WHAT THE EXERCISE ASKS
Check every line of the data below for the word "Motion". Copy the ones that have it.

PROVIDED DATA
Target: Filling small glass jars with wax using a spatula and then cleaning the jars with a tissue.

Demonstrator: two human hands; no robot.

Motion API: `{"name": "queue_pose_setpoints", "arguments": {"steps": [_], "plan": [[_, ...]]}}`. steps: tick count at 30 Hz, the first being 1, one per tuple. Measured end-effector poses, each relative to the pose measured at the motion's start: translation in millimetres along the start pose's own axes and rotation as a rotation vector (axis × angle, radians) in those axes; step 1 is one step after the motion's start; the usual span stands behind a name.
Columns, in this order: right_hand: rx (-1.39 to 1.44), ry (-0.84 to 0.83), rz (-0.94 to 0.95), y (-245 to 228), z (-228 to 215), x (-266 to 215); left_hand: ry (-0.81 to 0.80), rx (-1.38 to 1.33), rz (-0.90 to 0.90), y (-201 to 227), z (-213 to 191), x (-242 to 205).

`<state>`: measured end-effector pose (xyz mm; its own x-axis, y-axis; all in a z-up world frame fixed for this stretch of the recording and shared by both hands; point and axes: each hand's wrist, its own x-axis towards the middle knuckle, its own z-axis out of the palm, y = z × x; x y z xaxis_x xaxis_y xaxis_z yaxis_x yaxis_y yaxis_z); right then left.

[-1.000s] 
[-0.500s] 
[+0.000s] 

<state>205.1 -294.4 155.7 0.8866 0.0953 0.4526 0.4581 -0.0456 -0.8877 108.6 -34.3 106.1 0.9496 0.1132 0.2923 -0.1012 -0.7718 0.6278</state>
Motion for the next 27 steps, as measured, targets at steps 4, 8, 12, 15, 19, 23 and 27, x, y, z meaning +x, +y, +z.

RESPONSE TO THIS TASK
Motion API: `{"name": "queue_pose_setpoints", "arguments": {"steps": [_], "plan": [[_, ...]]}}`. steps: tick count at 30 Hz, the first being 1, one per tuple. Measured end-effector poses, each relative to the pose measured at the motion's start: translation in millimetres along the start pose's own axes and rotation as a rotation vector (axis × angle, radians) in those axes; step 1 is one step after the motion's start; the usual span stands behind a name.
Motion for the next 27 steps, as measured, targets at steps 4, 8, 12, 15, 19, 23 and 27, x, y, z meaning +x, +y, +z.

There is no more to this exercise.